Only one stretch of the data below is wanted: the lines starting at the one with "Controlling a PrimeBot" and ending at the one with "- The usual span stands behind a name", both included, given again exactly.

★ ★ ★

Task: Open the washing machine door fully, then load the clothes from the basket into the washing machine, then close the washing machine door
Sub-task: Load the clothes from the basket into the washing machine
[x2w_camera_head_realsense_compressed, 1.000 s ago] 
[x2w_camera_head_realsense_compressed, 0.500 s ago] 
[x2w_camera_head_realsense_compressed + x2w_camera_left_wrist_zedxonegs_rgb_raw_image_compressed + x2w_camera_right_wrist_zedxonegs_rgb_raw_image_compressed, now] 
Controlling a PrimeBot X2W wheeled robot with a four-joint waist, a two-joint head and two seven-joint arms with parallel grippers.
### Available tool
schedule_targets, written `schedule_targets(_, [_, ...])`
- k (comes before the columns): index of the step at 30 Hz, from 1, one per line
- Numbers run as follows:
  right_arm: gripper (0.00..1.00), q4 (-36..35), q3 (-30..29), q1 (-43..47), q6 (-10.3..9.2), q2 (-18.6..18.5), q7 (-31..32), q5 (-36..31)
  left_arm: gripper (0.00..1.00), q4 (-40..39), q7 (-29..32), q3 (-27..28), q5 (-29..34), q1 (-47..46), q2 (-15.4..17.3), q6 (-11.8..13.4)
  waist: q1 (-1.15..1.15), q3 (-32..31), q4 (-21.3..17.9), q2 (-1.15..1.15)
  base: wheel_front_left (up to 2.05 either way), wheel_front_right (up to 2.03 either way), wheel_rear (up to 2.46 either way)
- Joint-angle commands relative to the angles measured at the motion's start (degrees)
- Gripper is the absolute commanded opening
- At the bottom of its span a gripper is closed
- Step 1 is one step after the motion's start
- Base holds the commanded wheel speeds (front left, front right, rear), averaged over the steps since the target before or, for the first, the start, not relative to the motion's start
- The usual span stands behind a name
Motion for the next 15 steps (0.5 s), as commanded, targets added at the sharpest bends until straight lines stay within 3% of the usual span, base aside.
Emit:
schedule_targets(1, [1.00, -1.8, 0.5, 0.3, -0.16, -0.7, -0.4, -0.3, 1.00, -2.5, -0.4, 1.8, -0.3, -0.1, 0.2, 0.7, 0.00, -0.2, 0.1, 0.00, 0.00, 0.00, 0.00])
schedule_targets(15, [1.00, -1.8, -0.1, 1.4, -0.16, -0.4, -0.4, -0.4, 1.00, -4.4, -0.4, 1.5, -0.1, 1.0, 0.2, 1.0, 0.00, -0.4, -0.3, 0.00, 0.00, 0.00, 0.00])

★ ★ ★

* **RESULT OF THIS EXERCISE**
Controlling a PrimeBot X2W wheeled robot with a four-joint waist, a two-joint head and two seven-joint arms with parallel grippers.
### Available tool
schedule_targets, written `schedule_targets(_, [_, ...])`
- k (comes before the columns): index of the step at 30 Hz, from 1, one per line
- Numbers run as follows:
  right_arm: gripper (0.00..1.00), q4 (-36..35), q3 (-30..29), q1 (-43..47), q6 (-10.3..9.2), q2 (-18.6..18.5), q7 (-31..32), q5 (-36..31)
  left_arm: gripper (0.00..1.00), q4 (-40..39), q7 (-29..32), q3 (-27..28), q5 (-29..34), q1 (-47..46), q2 (-15.4..17.3), q6 (-11.8..13.4)
  waist: q1 (-1.15..1.15), q3 (-32..31), q4 (-21.3..17.9), q2 (-1.15..1.15)
  base: wheel_front_left (up to 2.05 either way), wheel_front_right (up to 2.03 either way), wheel_rear (up to 2.46 either way)
- Joint-angle commands relative to the angles measured at the motion's start (degrees)
- Gripper is the absolute commanded opening
- At the bottom of its span a gripper is closed
- Step 1 is one step after the motion's start
- Base holds the commanded wheel speeds (front left, front right, rear), averaged over the steps since the target before or, for the first, the start, not relative to the motion's start
- The usual span stands behind a name

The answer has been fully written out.